» **TASK ITEM**: Look through the records below for the line holding "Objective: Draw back". Write it out exactly, with each following line through the line holding "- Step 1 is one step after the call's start".

» **EXTRACTED INFORMATION**:
○ ○ ○ ○ ○ ○ ○

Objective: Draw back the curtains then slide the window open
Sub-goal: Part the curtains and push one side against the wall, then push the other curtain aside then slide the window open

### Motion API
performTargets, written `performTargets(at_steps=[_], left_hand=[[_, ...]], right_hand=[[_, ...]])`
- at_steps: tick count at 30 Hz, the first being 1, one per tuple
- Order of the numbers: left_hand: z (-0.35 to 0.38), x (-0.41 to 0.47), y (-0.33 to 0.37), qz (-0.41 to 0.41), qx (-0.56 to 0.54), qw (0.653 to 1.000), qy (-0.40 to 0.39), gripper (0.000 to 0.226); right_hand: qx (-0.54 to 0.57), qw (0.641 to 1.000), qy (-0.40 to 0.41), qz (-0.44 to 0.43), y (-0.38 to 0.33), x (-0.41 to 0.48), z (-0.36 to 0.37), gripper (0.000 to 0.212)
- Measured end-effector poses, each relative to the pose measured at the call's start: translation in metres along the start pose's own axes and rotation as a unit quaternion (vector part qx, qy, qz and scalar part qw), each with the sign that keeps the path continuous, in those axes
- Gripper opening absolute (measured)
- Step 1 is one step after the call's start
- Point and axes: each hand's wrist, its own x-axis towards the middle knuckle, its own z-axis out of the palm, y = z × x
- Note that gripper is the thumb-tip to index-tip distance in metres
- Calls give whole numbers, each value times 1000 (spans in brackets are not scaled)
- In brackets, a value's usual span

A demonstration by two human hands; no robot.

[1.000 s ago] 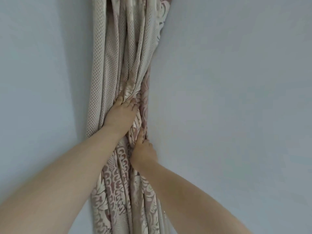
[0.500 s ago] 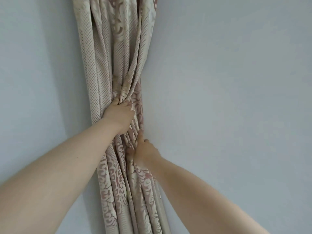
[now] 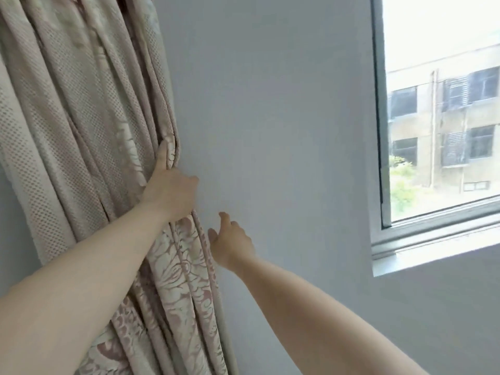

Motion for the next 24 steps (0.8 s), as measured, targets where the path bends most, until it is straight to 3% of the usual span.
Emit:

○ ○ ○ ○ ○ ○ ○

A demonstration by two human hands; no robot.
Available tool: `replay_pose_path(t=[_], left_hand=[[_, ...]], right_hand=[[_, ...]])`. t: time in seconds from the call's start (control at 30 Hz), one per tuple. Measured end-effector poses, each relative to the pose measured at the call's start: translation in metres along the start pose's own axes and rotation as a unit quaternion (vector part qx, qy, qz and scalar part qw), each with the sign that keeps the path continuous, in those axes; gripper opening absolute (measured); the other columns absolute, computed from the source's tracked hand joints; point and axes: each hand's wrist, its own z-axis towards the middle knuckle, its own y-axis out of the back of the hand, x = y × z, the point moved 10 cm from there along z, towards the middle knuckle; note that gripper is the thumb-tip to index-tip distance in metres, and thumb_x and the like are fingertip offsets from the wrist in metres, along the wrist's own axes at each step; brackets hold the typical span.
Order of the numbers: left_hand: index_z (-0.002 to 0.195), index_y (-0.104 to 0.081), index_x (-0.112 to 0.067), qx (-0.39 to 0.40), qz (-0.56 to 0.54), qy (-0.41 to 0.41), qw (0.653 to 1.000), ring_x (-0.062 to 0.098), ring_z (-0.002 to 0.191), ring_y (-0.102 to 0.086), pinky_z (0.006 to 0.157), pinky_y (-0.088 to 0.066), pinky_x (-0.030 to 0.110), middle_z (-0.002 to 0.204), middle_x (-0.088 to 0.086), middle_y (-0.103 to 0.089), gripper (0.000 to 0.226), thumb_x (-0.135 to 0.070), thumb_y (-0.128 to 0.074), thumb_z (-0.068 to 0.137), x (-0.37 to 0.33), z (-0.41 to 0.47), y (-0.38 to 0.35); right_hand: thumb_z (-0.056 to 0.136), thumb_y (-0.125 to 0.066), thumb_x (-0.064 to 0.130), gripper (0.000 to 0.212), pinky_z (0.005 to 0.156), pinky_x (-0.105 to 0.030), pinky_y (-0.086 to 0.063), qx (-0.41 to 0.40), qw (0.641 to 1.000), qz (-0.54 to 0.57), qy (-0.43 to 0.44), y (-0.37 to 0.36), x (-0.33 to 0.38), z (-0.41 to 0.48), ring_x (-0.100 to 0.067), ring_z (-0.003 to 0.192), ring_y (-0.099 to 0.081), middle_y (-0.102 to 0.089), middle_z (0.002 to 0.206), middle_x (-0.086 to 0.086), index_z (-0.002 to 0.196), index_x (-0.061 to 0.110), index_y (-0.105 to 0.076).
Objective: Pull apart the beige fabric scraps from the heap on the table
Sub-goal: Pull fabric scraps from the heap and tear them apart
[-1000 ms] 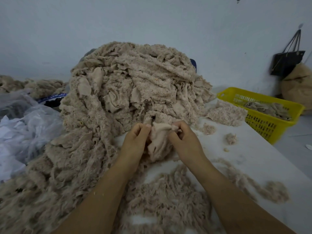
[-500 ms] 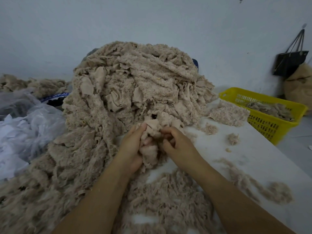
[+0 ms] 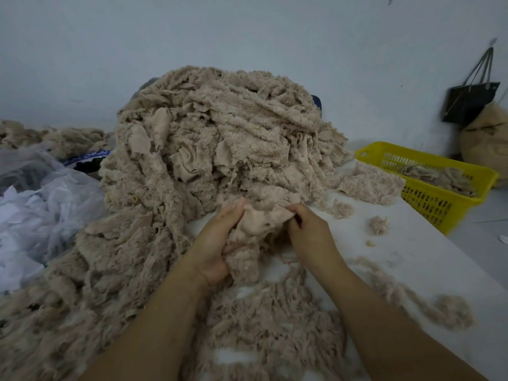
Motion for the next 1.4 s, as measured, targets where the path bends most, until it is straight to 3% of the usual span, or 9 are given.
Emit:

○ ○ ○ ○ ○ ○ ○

» **ANSWER AREA**:
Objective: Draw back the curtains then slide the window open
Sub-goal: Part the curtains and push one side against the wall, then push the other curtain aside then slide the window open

### Motion API
performTargets, written `performTargets(at_steps=[_], left_hand=[[_, ...]], right_hand=[[_, ...]])`
- at_steps: tick count at 30 Hz, the first being 1, one per tuple
- Order of the numbers: left_hand: z (-0.35 to 0.38), x (-0.41 to 0.47), y (-0.33 to 0.37), qz (-0.41 to 0.41), qx (-0.56 to 0.54), qw (0.653 to 1.000), qy (-0.40 to 0.39), gripper (0.000 to 0.226); right_hand: qx (-0.54 to 0.57), qw (0.641 to 1.000), qy (-0.40 to 0.41), qz (-0.44 to 0.43), y (-0.38 to 0.33), x (-0.41 to 0.48), z (-0.36 to 0.37), gripper (0.000 to 0.212)
- Measured end-effector poses, each relative to the pose measured at the call's start: translation in metres along the start pose's own axes and rotation as a unit quaternion (vector part qx, qy, qz and scalar part qw), each with the sign that keeps the path continuous, in those axes
- Gripper opening absolute (measured)
- Step 1 is one step after the call's start

Nothing else is required to complete the output.